Respetando, he incluso llegando a entender, todas las opiniones, la mía se centra en el hecho de que uno de los edificios más grandes de Cádiz fue inhabitado para el uso ciudadano, no para dar cabida a un proyecto de futuro, que generase empleo y nuevas posibilidades; si no para volver a quedar abandonado.

Nada. Esa es la herencia recibida por todas las familias e individuos que pasaron por allí. Una fotografía vacía de contenido, como un vampiro que se mira a un espejo.

Esta triste estampa se repite, sin tanto calado social, por diversas esquinas. La calle San Juan tiene su propio ejemplo y vecinos como Silvia Arlandi se quejan del deterioro del número 21, una casa declarada en ruinas y que, sin embargo, hace las veces de albergue a indigentes. Por lo visto, si los que van a pasar el tiempo allí son “ciudadanos de segunda categoría” no importa la insalubridad de las instalaciones. Tal vez me equivoque y tenga más que ver con la relevancia del propio edificio o de su propietario. Tal vez, por otro lado, este “uso ciudadano” no deje en evidencia el desinterés, por parte de las administraciones, de la infraestructura gaditana ni la falta de ingenio de las mismas a la hora de sacarles partido.

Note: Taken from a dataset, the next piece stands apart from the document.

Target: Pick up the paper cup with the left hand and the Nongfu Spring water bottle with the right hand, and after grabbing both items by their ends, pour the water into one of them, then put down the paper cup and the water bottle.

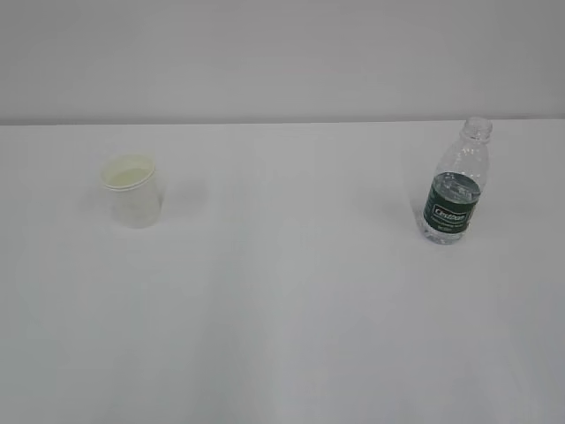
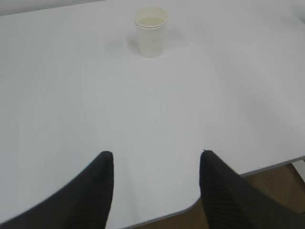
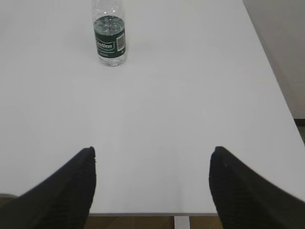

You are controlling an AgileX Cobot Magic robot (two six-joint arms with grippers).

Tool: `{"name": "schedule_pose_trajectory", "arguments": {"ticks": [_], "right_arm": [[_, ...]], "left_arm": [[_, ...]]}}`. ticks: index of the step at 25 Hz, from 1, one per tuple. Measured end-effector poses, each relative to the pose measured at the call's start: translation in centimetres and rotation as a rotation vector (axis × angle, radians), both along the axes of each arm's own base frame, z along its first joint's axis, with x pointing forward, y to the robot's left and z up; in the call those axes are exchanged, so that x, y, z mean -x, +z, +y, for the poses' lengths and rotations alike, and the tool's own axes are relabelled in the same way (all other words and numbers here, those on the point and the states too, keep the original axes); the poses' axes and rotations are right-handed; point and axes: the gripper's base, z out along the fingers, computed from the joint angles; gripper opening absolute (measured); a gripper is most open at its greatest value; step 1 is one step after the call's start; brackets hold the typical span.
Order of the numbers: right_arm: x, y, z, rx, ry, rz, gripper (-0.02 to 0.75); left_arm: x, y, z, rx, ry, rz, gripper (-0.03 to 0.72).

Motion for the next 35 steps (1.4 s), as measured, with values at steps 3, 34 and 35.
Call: {"name": "schedule_pose_trajectory", "arguments": {"ticks": [3,34,35], "right_arm": [[0.06,0.01,0.09,0.000,-0.075,-0.002,0.554],[0.12,0.03,0.16,0.002,-0.148,-0.004,0.554],[0.12,0.03,0.16,0.002,-0.148,-0.004,0.554]], "left_arm": [[0.04,0.00,-0.05,0.000,0.056,0.000,0.408],[0.15,0.02,-0.24,0.000,0.274,-0.002,0.368],[0.15,0.02,-0.24,0.000,0.274,-0.002,0.368]]}}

La verdad, sin tal vez que valgan, es que quienes comparten dirección de correo ordinario con esta finca sufren los consecuentes malos olores, proliferación de plagas y, en ocasiones, el peligro de las actividades ilícitas llevadas a cabo en su interior, sin que existan acalorados debates al respecto.

La calle Soledad vive una situación semejante. Tras la, también, cinematográfica escena del derrumbamiento espontáneo de uno de sus edificio; en la que una nube de polvo se expandió a lo largo y ancho de sus proximidades; es precisamente la sedimentación de dicho elemento, una vez más, su único inquilino.

Fabricar comida, dejar que se pudra y tener que tirarla si alguien con hambre no puede pagarla, bajo la lógica aplastante de que no va a ser regalada si otros pagan por ella. Hacer lo mismo con edificios y cualquier otro elemento, de primera necesidad, que se precie, bajo la lógica aplastante de la oferta y la demanda, de las leyes del mercado y de las leyes a secas.

Bajo la evidencia, aplastante, de que se nos ha olvidado que toda organización –sea de la índole que sea- es un invento del ser humano y que, por ende, debería estar al servicio del mismo y no al contrario.